WORK REQUEST: Return only those lines of the listing in which "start" appears.

DATA PROVIDED:

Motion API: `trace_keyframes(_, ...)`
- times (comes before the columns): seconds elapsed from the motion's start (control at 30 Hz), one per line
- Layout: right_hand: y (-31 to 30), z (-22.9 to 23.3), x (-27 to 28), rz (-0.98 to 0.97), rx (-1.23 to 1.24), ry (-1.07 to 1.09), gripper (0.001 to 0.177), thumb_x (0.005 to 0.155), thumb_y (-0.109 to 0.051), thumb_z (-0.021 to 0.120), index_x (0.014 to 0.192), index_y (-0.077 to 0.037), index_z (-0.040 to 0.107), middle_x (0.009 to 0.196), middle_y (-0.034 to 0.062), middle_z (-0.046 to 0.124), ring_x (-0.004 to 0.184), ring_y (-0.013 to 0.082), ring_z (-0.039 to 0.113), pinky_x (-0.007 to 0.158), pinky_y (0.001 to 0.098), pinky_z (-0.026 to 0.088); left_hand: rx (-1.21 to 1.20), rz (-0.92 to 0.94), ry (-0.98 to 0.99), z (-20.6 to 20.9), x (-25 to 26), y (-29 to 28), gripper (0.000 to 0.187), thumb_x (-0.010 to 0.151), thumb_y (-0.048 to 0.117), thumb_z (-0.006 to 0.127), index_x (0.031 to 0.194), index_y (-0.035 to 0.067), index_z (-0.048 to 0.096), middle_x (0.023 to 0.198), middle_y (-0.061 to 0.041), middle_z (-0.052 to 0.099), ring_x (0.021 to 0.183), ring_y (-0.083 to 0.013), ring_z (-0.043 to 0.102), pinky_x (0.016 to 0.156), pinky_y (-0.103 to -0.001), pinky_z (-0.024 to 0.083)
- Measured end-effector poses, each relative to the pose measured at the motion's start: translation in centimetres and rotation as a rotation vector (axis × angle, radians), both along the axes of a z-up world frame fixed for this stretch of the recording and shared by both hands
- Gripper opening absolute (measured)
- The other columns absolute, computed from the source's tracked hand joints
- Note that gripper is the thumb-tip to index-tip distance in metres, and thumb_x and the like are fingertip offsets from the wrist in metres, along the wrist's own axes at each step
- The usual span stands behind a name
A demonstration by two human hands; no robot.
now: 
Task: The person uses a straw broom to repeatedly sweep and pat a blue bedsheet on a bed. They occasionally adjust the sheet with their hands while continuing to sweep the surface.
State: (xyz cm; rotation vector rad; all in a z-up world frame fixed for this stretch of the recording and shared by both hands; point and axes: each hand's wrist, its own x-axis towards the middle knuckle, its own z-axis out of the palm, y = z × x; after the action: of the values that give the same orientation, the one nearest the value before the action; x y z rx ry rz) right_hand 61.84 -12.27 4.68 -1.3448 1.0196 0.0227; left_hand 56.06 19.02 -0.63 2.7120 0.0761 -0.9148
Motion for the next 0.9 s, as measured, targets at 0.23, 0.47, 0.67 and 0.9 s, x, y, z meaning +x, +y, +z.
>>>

SOLUTION:
- times (comes before the columns): seconds elapsed from the motion's start (control at 30 Hz), one per line
- Measured end-effector poses, each relative to the pose measured at the motion's start: translation in centimetres and rotation as a rotation vector (axis × angle, radians), both along the axes of a z-up world frame fixed for this stretch of the recording and shared by both hands

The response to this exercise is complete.